When that happens, the common front that currently exists among corporations is likely to be fragmented. Right now most corporations only see the costs associated with taking action on climate change. They do not see the costs associated with continuing on this dangerous path. As a result, Chambers of Commerce everywhere tend to be fierce opponents of carbon pricing, and the only corporations endorsing strong climate policies tend to have a clear self-interested reason for doing so. For example, they may be manufacturers of solar panels and dependent on feed-in tariffs for their profits.

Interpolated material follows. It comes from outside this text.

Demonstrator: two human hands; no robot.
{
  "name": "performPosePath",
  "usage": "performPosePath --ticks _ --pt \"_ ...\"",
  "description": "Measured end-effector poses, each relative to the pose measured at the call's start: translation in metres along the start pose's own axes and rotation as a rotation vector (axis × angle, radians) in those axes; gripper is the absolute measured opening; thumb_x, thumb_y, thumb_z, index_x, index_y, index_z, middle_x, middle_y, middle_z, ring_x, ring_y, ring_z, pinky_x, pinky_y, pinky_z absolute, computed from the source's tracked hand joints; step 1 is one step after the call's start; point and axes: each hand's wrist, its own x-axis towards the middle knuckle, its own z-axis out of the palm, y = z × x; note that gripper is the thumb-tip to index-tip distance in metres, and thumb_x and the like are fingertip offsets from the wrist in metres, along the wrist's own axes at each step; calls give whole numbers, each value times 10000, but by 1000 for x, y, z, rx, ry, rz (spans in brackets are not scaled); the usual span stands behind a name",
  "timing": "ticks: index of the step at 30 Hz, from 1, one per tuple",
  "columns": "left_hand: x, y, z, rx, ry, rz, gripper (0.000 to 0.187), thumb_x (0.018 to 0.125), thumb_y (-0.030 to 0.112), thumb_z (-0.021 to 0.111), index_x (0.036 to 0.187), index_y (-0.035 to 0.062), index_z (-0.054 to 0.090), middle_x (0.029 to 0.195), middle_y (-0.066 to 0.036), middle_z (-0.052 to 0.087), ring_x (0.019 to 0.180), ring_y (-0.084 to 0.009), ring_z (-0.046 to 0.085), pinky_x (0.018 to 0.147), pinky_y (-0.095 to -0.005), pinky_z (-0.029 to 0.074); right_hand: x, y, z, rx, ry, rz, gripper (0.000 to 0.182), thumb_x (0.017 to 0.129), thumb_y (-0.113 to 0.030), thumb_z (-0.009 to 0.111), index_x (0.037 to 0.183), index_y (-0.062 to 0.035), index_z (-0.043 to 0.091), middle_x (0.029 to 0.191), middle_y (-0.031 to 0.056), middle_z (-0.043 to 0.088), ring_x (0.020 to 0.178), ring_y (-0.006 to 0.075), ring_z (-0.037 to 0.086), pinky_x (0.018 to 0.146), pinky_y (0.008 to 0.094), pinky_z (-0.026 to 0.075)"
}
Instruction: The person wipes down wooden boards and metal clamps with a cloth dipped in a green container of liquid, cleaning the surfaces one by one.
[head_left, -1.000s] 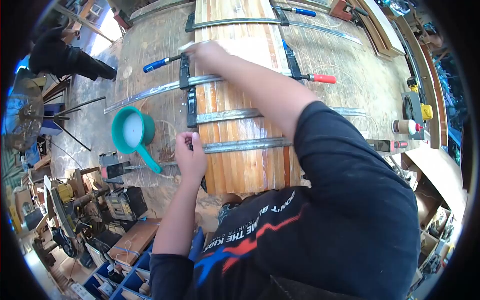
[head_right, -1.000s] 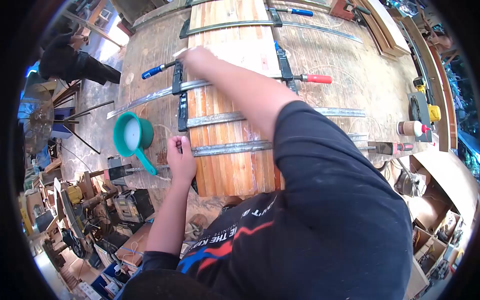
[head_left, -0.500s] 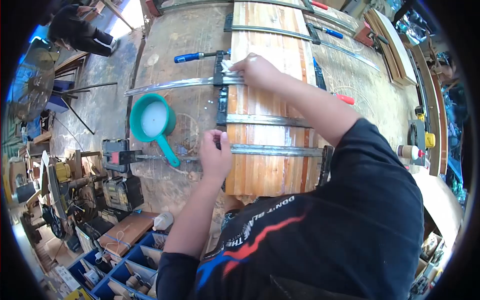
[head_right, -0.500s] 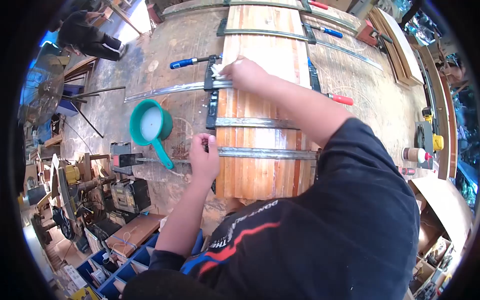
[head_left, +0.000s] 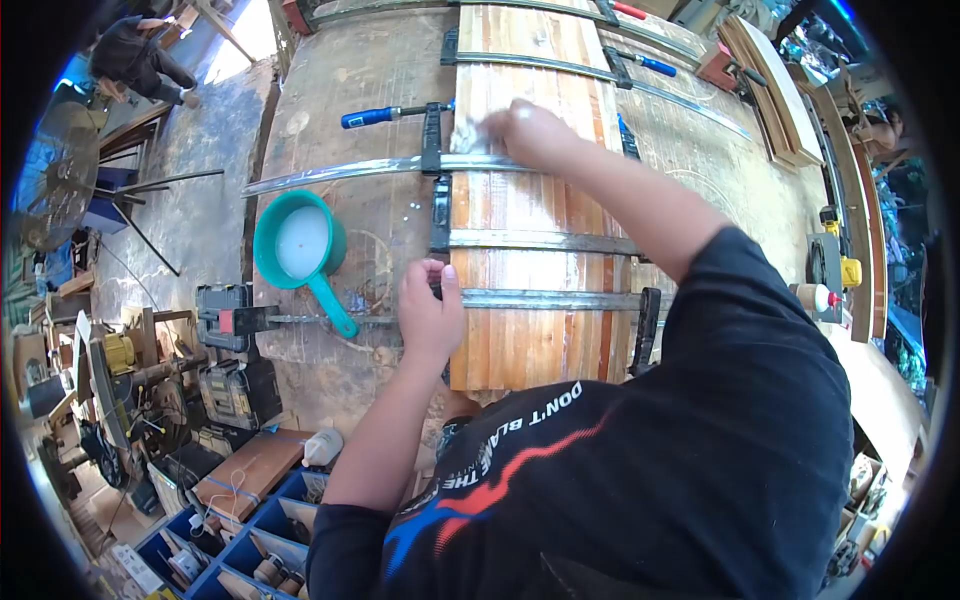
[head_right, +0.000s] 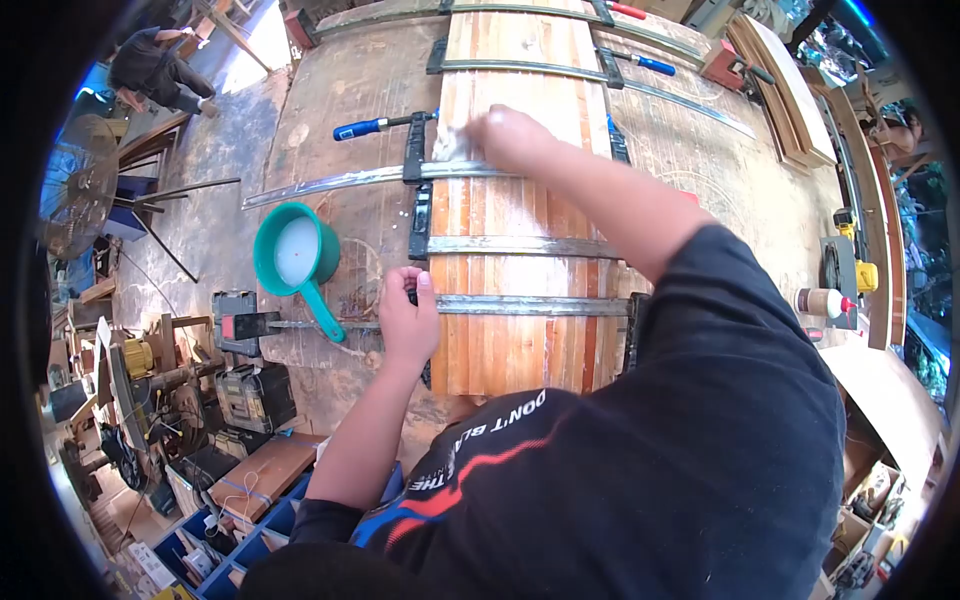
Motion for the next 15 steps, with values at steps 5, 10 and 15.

Corporations must be expected to behave in self-interested ways, which is what makes it interesting to speculate about how the world will chance when climate change becomes a major and obvious cost for many of the world’s corporations: insurers dealing with losses from extreme weather events, agricultural corporations trying to deal with increasingly unpredictable precipitation patterns, and so on.

There may come a time when powerful corporations with large numbers of employees and large amounts of political clout actually become strong advocates of solving this problem by keeping fossil fuels in the ground. If that happens, real progress may result, well beyond the limited successes of carbon pricing here and there and the efforts through the Kyoto protocol and UNFCCC. The inadequacy of our efforts to date is proven by the fact that global emissions continue to rise. Solving the problem basically requires global emissions to fall to zero.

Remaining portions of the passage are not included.